The SUCCESs framework: Ideas stick when they're Simple, Unexpected, Concrete, Credible, Emotional, and wrapped in Stories.
Book: Made to Stick
What makes some ideas survive while others die? Chip and Dan Heath proposed a six-trait framework of ideas that people remember. They call it SUCCESs:
- Simple. Say one thing clearly. Find the core, not the summary. Most ideas fail because they try to say everything. Sticky ideas say one thing extremely clearly. The audience needs to remember only one sentence tomorrow.
- Unexpected. Break predictions to grab attention. Go beyond shock with surprise plus insight.
- Concrete. Abstract ideas vanish. Concrete ones stick. Replace "high performance culture" with "Every meeting ends with one decision, one owner, one deadline."
- Credible. Help people believe without authority. Credibility doesn't always require experts. Use specific details or let people test it themselves. "Try it for seven days and see."
- Emotional. Make people care before they think. People act when they feel. Logic justifies the action afterward. Tie ideas to identity. Show consequences to real people. "This policy decides whether Maria can afford insulin" is better than "Thousands are affected."
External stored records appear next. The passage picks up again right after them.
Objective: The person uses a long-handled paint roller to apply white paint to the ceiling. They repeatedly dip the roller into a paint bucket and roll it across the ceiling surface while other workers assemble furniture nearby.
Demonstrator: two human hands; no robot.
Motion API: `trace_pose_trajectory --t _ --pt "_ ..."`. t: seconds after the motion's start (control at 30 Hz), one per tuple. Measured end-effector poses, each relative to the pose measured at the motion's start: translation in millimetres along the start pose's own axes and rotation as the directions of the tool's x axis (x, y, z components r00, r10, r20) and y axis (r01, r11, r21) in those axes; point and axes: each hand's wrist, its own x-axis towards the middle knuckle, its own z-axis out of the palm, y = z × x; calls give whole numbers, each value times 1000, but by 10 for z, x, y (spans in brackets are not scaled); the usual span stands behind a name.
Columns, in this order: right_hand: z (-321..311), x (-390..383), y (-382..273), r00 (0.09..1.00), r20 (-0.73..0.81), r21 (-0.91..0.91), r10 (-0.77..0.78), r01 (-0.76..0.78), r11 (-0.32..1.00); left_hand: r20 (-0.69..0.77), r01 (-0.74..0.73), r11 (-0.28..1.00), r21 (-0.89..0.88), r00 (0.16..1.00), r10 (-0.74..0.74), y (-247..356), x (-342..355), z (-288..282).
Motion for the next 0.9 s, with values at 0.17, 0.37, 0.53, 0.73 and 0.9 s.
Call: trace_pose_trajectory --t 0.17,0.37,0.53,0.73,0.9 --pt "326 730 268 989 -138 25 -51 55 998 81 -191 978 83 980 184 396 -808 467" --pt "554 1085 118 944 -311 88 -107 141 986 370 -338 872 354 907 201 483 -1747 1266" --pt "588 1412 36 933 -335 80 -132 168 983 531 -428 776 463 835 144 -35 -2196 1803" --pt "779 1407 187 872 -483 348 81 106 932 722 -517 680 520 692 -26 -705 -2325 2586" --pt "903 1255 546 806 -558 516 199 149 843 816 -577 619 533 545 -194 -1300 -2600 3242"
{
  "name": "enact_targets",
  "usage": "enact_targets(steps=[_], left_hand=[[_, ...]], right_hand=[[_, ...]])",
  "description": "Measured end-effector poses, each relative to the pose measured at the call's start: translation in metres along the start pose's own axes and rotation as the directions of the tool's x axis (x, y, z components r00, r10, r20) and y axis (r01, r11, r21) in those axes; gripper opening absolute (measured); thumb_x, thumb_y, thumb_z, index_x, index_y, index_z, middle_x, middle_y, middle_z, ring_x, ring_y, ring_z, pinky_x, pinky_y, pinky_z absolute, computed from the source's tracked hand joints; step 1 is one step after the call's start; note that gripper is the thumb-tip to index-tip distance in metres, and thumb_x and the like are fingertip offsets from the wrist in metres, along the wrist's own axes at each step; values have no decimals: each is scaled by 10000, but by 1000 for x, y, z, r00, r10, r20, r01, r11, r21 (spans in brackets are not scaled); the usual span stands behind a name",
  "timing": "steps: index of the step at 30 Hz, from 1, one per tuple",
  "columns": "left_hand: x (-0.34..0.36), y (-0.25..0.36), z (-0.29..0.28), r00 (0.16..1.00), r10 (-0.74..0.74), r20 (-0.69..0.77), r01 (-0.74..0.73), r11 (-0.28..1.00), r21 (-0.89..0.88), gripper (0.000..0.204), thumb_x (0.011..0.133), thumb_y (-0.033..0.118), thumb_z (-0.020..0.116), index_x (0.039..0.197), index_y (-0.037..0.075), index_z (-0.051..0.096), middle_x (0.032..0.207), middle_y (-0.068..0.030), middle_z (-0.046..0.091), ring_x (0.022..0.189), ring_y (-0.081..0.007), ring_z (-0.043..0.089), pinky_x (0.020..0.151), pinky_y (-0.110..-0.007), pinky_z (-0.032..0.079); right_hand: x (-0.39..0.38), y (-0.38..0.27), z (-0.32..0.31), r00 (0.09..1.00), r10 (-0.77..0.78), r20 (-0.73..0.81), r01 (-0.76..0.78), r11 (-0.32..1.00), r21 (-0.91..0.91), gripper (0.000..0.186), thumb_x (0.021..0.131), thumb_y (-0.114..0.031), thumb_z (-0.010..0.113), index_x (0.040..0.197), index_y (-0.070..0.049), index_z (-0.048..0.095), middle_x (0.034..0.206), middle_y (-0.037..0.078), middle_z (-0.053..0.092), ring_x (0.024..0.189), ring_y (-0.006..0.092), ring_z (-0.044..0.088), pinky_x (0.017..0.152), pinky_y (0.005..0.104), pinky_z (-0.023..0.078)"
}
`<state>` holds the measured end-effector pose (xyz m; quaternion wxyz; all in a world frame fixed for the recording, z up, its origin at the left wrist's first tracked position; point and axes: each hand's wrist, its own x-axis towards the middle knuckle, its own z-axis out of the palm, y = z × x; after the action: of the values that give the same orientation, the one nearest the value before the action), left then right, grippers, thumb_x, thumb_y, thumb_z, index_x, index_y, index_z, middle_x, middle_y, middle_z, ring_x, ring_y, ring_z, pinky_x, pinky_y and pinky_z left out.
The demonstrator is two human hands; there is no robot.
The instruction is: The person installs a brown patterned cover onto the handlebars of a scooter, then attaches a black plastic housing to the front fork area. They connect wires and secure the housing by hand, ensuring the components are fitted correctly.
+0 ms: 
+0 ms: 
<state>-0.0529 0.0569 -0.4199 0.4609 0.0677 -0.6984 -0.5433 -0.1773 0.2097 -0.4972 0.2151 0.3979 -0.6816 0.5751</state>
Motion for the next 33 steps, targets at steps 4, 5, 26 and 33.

- Stories. They're mental flight simulators. Stories prepare people to act. Show cause and effect and model action. Instead of listing principles of customer service, tell a story about an employee who bent the rules and what happened next.
The Heath brothers showed that smart ideas fail because they're poorly packaged, while average ideas win because they're well structured.
Don't treat stickiness as a talent problem. Treat it as a design problem.